Intel Xeon Scalable Processors and Intel Optane DC SSDs

The Intel Xeon Processor Scalable Family is engineered to deliver significant advances in performance and capabilities and designed to provide compelling benefits for a broad range of workloads across servers, networks, and storage. HCI solutions like HyperFlex can not only take advantage of more cores and memory bandwidth for workloads running in the hyperconverged architecture, but Xeon Scalable processors also power key storage technologies such as in-line compression and deduplication.

The Xeon Processor Scalable Family is complemented by the Intel SSD Data Center Family for PCIe:

  • Intel Optane DC SSDs combine attributes of memory and storage to deliver a combination of low latency, high endurance, QoS, and high throughput, optimized to minimize storage bottlenecks.
  • Intel’s second generation of 3D NAND SSDs, including the Intel SSD DC P4500 Series, is optimized for reads to enable data centers to get more value out of servers and store more data. Designed for mixed workloads, the Intel SSD DC P4600 Series accelerates caching to enable more workloads per server.

ESG Technical Validation

Testing was conducted using industry-standard tools and methodologies and was focused on comparing the performance of Cisco’s fully engineered HyperFlex HCI solution in a traditional all-flash configuration with an all-NVMe configuration built on Intel Intel Optane DC SSD and Intel 3D NAND, with the latest generation of Intel Xeon Scalable processors. The bulk of the testing used HCIBench and HXBench, tools designed to test the performance of HCI clusters running virtual machines. Both tools leverage Oracle’s Vdbench tool and automate the end-to-end process that includes deploying test VMs, coordinating workload runs, aggregating test results, and collecting data.

This extensive testing was executed using a stringent methodology including many months of baselining and iterative testing. While it is often easier to generate good performance numbers with a short test, benchmarks were run for long periods of time to observe performance as it would occur in a customer’s environment. In addition, tests were run many times, never back-to-back but separated by days and weeks, and the results averaged. These efforts add credibility by reducing the chances that results were influenced by chance circumstances. Also, testing was conducted using data sets large enough to ensure that data did not remain in cache but leveraged the back-end storage across each cluster.3

Mission-critical Hyperconverged Workload Testing

The test bed included one four-node HyperFlex HX220c version 2.6 cluster and one four-node HyperFlex HX220c version 4.0 cluster.
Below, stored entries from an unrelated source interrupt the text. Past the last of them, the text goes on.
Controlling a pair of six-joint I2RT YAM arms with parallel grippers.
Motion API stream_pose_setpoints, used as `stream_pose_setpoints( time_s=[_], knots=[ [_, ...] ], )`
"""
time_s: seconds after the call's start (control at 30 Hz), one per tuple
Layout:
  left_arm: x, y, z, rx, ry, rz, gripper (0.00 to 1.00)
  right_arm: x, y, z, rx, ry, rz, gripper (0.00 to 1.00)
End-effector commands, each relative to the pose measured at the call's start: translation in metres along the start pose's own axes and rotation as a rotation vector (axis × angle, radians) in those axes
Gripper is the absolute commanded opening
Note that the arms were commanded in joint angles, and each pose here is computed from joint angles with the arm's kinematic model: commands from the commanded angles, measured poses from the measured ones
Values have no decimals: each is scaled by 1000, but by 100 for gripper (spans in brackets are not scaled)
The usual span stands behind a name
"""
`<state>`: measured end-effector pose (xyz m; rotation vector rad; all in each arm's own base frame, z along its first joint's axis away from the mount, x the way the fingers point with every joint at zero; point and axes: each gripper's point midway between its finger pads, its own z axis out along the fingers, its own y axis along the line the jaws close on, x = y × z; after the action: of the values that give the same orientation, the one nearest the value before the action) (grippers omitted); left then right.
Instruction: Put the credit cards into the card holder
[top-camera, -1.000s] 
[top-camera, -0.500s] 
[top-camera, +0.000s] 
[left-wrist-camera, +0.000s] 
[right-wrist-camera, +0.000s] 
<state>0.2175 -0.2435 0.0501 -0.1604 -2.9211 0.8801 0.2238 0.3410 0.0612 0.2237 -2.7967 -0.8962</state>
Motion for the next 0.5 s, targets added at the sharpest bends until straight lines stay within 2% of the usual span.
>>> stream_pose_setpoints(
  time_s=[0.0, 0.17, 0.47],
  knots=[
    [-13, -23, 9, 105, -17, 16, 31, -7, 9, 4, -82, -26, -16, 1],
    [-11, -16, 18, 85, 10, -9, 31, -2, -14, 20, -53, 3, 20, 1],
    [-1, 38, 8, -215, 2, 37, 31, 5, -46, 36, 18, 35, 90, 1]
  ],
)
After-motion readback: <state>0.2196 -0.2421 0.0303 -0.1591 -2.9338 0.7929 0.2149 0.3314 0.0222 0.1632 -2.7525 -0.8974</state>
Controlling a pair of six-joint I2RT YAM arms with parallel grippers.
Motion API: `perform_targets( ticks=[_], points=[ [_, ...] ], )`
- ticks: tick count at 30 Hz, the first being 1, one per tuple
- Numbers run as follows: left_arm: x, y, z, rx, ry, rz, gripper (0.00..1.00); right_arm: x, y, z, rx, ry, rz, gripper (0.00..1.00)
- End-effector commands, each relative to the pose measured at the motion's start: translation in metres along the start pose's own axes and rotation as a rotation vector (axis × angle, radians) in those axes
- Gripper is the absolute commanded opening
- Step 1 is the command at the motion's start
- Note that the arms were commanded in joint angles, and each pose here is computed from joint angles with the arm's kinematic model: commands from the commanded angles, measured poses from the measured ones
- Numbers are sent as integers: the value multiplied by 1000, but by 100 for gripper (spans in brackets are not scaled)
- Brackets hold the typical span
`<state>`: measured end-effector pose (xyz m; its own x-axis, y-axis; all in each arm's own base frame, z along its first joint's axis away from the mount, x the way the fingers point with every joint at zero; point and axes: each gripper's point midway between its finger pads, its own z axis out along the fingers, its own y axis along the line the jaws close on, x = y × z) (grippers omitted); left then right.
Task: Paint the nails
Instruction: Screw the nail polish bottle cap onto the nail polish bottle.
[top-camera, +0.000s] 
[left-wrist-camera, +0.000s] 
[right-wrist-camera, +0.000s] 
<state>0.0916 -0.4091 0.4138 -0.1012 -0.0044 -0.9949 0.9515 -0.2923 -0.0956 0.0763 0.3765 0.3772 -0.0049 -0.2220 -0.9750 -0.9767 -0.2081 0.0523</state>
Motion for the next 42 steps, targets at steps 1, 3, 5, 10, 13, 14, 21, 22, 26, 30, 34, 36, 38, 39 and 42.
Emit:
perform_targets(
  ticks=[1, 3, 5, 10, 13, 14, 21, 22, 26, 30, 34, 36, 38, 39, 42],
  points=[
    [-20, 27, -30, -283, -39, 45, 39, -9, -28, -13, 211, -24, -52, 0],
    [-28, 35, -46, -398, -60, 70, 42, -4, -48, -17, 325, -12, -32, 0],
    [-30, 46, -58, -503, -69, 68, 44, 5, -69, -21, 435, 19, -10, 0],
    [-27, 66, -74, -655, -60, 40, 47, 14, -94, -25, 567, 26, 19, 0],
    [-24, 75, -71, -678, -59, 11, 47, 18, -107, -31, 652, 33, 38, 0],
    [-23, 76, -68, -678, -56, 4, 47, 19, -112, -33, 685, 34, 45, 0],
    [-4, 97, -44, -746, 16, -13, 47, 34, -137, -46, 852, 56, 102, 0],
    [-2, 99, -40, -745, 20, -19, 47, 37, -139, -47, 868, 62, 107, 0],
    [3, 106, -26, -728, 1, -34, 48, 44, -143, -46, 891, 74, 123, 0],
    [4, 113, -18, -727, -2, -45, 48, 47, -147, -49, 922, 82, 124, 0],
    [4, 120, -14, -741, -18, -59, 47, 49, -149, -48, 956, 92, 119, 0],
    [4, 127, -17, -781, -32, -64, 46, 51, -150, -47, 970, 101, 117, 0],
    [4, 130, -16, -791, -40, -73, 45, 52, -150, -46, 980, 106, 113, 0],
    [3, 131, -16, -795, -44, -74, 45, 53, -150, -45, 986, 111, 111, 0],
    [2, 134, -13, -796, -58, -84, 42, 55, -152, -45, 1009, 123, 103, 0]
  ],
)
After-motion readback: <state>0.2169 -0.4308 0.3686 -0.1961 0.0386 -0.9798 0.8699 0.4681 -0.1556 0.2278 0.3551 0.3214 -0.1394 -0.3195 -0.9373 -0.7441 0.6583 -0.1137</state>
Configuration details are listed in Table 1.

OLTP tests were run with four VMs and a 3.2TB working set, while the mixed workload test used 140 VMs (35 VMs per node), each with 4 vCPUs, 4 GB RAM, and one 40GB disk, and running RHEL version 7.2. The working set size was 5.6 TB. Tests were run for a minimum of one hour and up to five hours, with a five-minute ramp-up before each test and a minimum one-hour cool-down between tests. Before every test was run, each VM was primed with written data by the test tool. This ensures that the test is reading “real” data and writing over existing blocks and not simply returning null or zero values directly from memory. This happens when data is not primed so it is an important step to ensure that the test accurately reflects how data is read and written in an application environment. Priming of this large working set can take many hours to complete but is a wise investment in time to get more accurate performance results.

Testing was performed using the I/O profiles of benchmarks designed to emulate complex, mission-critical workloads, including OLTP using Oracle and SQL Server back-ends, as well as virtual application server and desktop activity. Block sizes were assigned according to the applications being emulated, with 100% random data access. VMs by nature generate random I/O by combining I/O from multiple applications and workloads. It is important to note that all tests were run with compression and deduplication active on the Cisco HX cluster.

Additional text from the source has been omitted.